广西是我国地中海贫血发生率最高的省区，深静脉血栓作为地贫患者最常见的并发症之一，严重影响了患者生存质量。迄今地贫患者血栓形成的遗传背景数据仍很少，作用机制尚未明确。本课题组预实验发现蛋白C、蛋白S基因突变存在于一位反复血栓形成的女性α地中海地贫患者中，这些基因的突变可能参与地贫患者复发性血栓形成。因此，地贫患者血栓形成不仅仅与血液高凝状态有关，遗传性血栓基因突变可能也参与其中。蛋白C、蛋白S是抗凝系统的重要组成部分，分别由PROC、PROS1基因编码。研究表明，蛋白C、蛋白S是亚洲地区常见的血栓危险基因，但二者在地贫患者血栓形成中的作用尚未见报道。本课题组首次以地贫患者为研究对象，通过收集血液标本，采用ELISA法检测蛋白C、蛋白S、相关凝血指标的水平及PCR法测定PROC、PROS1基因序列，探讨二者在地中海贫血患者血栓形成中的作用，为地贫患者反复血栓形成的防治提供实验依据和新思路。

Guangxi has the highest incidence of thalassemia in China. Deep venous thrombosis has a severe impact on quality life, which is one of the most common complications.
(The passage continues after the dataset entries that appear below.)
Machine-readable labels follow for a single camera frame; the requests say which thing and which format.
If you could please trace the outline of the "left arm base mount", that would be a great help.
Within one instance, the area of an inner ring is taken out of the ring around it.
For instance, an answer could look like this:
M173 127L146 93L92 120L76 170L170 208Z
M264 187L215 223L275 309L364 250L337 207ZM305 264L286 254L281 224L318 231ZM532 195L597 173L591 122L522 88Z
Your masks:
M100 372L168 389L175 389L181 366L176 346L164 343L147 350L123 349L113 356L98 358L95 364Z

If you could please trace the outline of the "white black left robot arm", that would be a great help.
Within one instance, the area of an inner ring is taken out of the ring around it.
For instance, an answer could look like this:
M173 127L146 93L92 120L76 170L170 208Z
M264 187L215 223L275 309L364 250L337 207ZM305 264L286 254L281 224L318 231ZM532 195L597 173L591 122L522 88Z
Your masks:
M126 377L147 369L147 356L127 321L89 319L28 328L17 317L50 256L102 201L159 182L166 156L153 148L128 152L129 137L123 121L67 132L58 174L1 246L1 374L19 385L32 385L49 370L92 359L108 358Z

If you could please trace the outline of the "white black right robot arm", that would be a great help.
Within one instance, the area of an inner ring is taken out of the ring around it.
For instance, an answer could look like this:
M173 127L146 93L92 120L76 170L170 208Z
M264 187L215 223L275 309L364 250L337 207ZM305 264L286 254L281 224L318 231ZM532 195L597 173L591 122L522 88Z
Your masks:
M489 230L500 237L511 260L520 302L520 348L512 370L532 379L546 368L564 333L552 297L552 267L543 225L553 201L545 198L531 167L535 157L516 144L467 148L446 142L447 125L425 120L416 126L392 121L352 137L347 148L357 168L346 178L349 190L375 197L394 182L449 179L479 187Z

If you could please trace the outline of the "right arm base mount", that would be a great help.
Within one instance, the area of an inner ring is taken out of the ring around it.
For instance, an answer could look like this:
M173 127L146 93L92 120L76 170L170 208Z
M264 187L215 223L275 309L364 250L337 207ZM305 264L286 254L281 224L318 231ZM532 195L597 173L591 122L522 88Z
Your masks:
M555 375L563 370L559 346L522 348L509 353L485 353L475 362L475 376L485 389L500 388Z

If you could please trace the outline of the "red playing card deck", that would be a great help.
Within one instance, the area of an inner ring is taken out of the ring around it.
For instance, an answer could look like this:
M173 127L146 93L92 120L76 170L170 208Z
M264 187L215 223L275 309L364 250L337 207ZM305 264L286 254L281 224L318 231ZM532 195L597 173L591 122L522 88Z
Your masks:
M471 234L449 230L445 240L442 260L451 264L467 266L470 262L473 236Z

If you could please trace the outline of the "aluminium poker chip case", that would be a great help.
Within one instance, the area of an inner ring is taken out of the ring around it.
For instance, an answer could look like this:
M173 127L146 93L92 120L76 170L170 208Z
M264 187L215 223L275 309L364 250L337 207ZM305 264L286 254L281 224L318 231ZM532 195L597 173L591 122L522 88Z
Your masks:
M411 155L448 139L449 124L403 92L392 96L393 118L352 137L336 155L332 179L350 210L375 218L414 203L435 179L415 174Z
So far, the genetic background data about the thrombosis with thalassemia is rare, and its mechanism of action is not clear. Our preliminary experiment found that protein C (PC) and protein S (PS) gene mutation exist in a female patient with α thalassemia who suffers recurrent thrombosis. It reveals that the high risk of venous thrombosis is not only related to the hypercogulation, genetic factors may be involved in the pathogenesis. PC and PS are the important parts in anticoagulant system, which are encoded by PROC and PROS1. Research has shown that PC and PS are the most commonly detected thrombophilias in Asia. However, the effect of PROC and PROS1 gene variants associated with thrombosis in thalassemia has not been reported. Our study choose the patients with thalassemia who have a history of previous VTE as subjects to collect blood for testing the activity of PC and PS, the PROC and PROS1 gene variant. We focus on confirming the association between the gene variants and thrombosis in thalassemia, and provide some significant suggests in prevention and treatment.